**EXERCISE DETAILS**
Copy each record exactly, word for word.

**RAW DATA**
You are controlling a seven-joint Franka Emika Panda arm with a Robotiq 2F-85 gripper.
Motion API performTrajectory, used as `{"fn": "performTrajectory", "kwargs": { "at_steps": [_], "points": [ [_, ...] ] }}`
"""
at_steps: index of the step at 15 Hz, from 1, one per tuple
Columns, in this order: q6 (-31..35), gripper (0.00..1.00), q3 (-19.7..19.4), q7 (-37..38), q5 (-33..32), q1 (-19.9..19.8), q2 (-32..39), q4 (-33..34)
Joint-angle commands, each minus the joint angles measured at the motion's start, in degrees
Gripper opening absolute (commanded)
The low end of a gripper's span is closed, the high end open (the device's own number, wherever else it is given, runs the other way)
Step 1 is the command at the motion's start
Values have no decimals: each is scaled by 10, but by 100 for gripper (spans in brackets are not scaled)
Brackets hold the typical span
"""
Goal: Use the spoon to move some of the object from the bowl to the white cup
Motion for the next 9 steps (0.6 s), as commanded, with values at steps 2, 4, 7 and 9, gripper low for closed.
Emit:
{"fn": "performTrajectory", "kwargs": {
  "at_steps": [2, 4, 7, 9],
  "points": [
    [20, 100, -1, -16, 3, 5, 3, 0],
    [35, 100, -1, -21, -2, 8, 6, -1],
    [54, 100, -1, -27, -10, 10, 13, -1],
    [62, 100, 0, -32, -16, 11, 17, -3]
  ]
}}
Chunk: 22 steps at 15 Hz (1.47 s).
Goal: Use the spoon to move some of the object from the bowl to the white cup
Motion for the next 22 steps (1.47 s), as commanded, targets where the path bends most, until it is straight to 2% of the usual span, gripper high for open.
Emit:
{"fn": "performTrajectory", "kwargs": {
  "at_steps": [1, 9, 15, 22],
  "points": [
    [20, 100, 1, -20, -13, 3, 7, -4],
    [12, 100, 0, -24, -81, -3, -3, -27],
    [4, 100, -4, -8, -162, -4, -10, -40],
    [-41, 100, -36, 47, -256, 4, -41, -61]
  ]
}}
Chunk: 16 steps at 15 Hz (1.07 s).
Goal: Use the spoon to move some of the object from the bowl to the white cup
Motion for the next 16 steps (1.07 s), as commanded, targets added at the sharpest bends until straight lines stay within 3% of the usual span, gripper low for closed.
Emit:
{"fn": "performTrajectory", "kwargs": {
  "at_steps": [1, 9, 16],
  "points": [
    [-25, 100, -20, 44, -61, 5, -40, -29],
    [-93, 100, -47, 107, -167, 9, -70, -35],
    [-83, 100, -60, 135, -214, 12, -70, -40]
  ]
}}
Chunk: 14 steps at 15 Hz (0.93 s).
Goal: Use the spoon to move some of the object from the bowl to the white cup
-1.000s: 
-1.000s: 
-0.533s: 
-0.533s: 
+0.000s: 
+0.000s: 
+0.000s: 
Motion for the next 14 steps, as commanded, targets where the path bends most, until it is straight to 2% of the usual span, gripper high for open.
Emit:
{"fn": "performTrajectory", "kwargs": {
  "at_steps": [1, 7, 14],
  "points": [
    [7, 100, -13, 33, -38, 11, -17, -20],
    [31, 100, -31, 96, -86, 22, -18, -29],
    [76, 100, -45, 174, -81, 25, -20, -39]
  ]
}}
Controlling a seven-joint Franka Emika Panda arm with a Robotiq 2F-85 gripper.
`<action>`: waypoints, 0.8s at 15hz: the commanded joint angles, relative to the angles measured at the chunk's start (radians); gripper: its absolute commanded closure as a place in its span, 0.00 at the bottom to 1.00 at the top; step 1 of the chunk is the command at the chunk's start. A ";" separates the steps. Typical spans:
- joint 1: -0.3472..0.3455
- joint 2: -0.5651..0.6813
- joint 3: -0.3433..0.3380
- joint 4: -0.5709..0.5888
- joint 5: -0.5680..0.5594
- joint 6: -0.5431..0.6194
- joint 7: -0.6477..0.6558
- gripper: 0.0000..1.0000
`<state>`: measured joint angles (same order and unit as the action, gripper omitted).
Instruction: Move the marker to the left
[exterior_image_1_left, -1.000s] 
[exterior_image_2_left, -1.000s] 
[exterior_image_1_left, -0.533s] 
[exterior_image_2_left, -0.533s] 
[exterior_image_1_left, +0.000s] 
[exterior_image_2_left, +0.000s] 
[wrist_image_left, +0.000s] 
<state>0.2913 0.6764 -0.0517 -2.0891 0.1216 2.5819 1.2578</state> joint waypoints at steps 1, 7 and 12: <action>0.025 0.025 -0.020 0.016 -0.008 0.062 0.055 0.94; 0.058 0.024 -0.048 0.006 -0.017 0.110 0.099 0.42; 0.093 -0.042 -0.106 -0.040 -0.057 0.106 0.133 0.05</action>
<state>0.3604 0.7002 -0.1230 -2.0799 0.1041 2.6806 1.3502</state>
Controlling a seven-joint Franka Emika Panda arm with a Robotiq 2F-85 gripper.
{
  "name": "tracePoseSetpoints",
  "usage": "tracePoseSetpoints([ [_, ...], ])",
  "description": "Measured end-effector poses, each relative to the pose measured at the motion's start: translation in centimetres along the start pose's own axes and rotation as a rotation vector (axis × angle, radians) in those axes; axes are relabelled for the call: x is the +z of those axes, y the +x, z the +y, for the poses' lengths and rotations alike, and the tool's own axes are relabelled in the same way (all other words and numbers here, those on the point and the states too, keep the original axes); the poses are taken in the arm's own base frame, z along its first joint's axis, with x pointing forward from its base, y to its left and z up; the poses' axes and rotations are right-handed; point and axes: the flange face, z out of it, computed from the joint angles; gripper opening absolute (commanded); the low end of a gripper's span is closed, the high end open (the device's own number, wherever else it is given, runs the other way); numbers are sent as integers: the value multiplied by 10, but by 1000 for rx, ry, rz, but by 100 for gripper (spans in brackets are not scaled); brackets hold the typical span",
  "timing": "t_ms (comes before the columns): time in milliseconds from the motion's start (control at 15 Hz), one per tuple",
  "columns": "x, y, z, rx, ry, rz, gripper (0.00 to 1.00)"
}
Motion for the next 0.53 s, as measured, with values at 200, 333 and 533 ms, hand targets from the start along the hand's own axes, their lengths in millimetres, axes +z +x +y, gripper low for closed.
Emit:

**RESULT OF THIS TASK**
You are controlling a seven-joint Franka Emika Panda arm with a Robotiq 2F-85 gripper.
Motion API performTrajectory, used as `{"fn": "performTrajectory", "kwargs": { "at_steps": [_], "points": [ [_, ...] ] }}`
"""
at_steps: index of the step at 15 Hz, from 1, one per tuple
Columns, in this order: q6 (-31..35), gripper (0.00..1.00), q3 (-19.7..19.4), q7 (-37..38), q5 (-33..32), q1 (-19.9..19.8), q2 (-32..39), q4 (-33..34)
Joint-angle commands, each minus the joint angles measured at the motion's start, in degrees
Gripper opening absolute (commanded)
The low end of a gripper's span is closed, the high end open (the device's own number, wherever else it is given, runs the other way)
Step 1 is the command at the motion's start
Values have no decimals: each is scaled by 10, but by 100 for gripper (spans in brackets are not scaled)
Brackets hold the typical span
"""
Goal: Use the spoon to move some of the object from the bowl to the white cup
Motion for the next 9 steps (0.6 s), as commanded, with values at steps 2, 4, 7 and 9, gripper low for closed.
Emit:
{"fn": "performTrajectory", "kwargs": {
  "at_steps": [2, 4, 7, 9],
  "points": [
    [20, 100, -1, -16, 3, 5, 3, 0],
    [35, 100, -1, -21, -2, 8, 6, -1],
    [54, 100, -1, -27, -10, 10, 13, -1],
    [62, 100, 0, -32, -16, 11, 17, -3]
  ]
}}
Chunk: 22 steps at 15 Hz (1.47 s).
Goal: Use the spoon to move some of the object from the bowl to the white cup
Motion for the next 22 steps (1.47 s), as commanded, targets where the path bends most, until it is straight to 2% of the usual span, gripper high for open.
Emit:
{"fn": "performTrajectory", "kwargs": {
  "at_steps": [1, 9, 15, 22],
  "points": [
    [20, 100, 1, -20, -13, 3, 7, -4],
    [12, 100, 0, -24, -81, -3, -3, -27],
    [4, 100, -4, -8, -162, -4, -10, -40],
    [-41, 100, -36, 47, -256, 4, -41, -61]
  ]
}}
Chunk: 16 steps at 15 Hz (1.07 s).
Goal: Use the spoon to move some of the object from the bowl to the white cup
Motion for the next 16 steps (1.07 s), as commanded, targets added at the sharpest bends until straight lines stay within 3% of the usual span, gripper low for closed.
Emit:
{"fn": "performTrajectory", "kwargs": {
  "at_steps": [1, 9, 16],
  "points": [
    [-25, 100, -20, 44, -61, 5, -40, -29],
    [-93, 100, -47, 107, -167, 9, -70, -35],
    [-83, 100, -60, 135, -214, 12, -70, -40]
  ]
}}
Chunk: 14 steps at 15 Hz (0.93 s).
Goal: Use the spoon to move some of the object from the bowl to the white cup
-1.000s: 
-1.000s: 
-0.533s: 
-0.533s: 
+0.000s: 
+0.000s: 
+0.000s: 
Motion for the next 14 steps, as commanded, targets where the path bends most, until it is straight to 2% of the usual span, gripper high for open.
Emit:
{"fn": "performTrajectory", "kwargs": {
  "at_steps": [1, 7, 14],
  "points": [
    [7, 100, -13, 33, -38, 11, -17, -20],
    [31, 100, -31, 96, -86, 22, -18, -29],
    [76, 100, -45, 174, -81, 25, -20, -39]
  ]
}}
Controlling a seven-joint Franka Emika Panda arm with a Robotiq 2F-85 gripper.
`<action>`: waypoints, 0.8s at 15hz: the commanded joint angles, relative to the angles measured at the chunk's start (radians); gripper: its absolute commanded closure as a place in its span, 0.00 at the bottom to 1.00 at the top; step 1 of the chunk is the command at the chunk's start. A ";" separates the steps. Typical spans:
- joint 1: -0.3472..0.3455
- joint 2: -0.5651..0.6813
- joint 3: -0.3433..0.3380
- joint 4: -0.5709..0.5888
- joint 5: -0.5680..0.5594
- joint 6: -0.5431..0.6194
- joint 7: -0.6477..0.6558
- gripper: 0.0000..1.0000
`<state>`: measured joint angles (same order and unit as the action, gripper omitted).
Instruction: Move the marker to the left
[exterior_image_1_left, -1.000s] 
[exterior_image_2_left, -1.000s] 
[exterior_image_1_left, -0.533s] 
[exterior_image_2_left, -0.533s] 
[exterior_image_1_left, +0.000s] 
[exterior_image_2_left, +0.000s] 
[wrist_image_left, +0.000s] 
<state>0.2913 0.6764 -0.0517 -2.0891 0.1216 2.5819 1.2578</state> joint waypoints at steps 1, 7 and 12: <action>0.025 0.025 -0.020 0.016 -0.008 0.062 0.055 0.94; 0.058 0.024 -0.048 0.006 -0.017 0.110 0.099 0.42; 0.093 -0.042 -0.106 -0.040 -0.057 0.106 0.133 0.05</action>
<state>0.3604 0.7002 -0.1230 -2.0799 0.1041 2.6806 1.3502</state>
Controlling a seven-joint Franka Emika Panda arm with a Robotiq 2F-85 gripper.
{
  "name": "tracePoseSetpoints",
  "usage": "tracePoseSetpoints([ [_, ...], ])",
  "description": "Measured end-effector poses, each relative to the pose measured at the motion's start: translation in centimetres along the start pose's own axes and rotation as a rotation vector (axis × angle, radians) in those axes; axes are relabelled for the call: x is the +z of those axes, y the +x, z the +y, for the poses' lengths and rotations alike, and the tool's own axes are relabelled in the same way (all other words and numbers here, those on the point and the states too, keep the original axes); the poses are taken in the arm's own base frame, z along its first joint's axis, with x pointing forward from its base, y to its left and z up; the poses' axes and rotations are right-handed; point and axes: the flange face, z out of it, computed from the joint angles; gripper opening absolute (commanded); the low end of a gripper's span is closed, the high end open (the device's own number, wherever else it is given, runs the other way); numbers are sent as integers: the value multiplied by 10, but by 1000 for rx, ry, rz, but by 100 for gripper (spans in brackets are not scaled); brackets hold the typical span",
  "timing": "t_ms (comes before the columns): time in milliseconds from the motion's start (control at 15 Hz), one per tuple",
  "columns": "x, y, z, rx, ry, rz, gripper (0.00 to 1.00)"
}
Motion for the next 0.53 s, as measured, with values at 200, 333 and 533 ms, hand targets from the start along the hand's own axes, their lengths in millimetres, axes +z +x +y, gripper low for closed.
Emit:

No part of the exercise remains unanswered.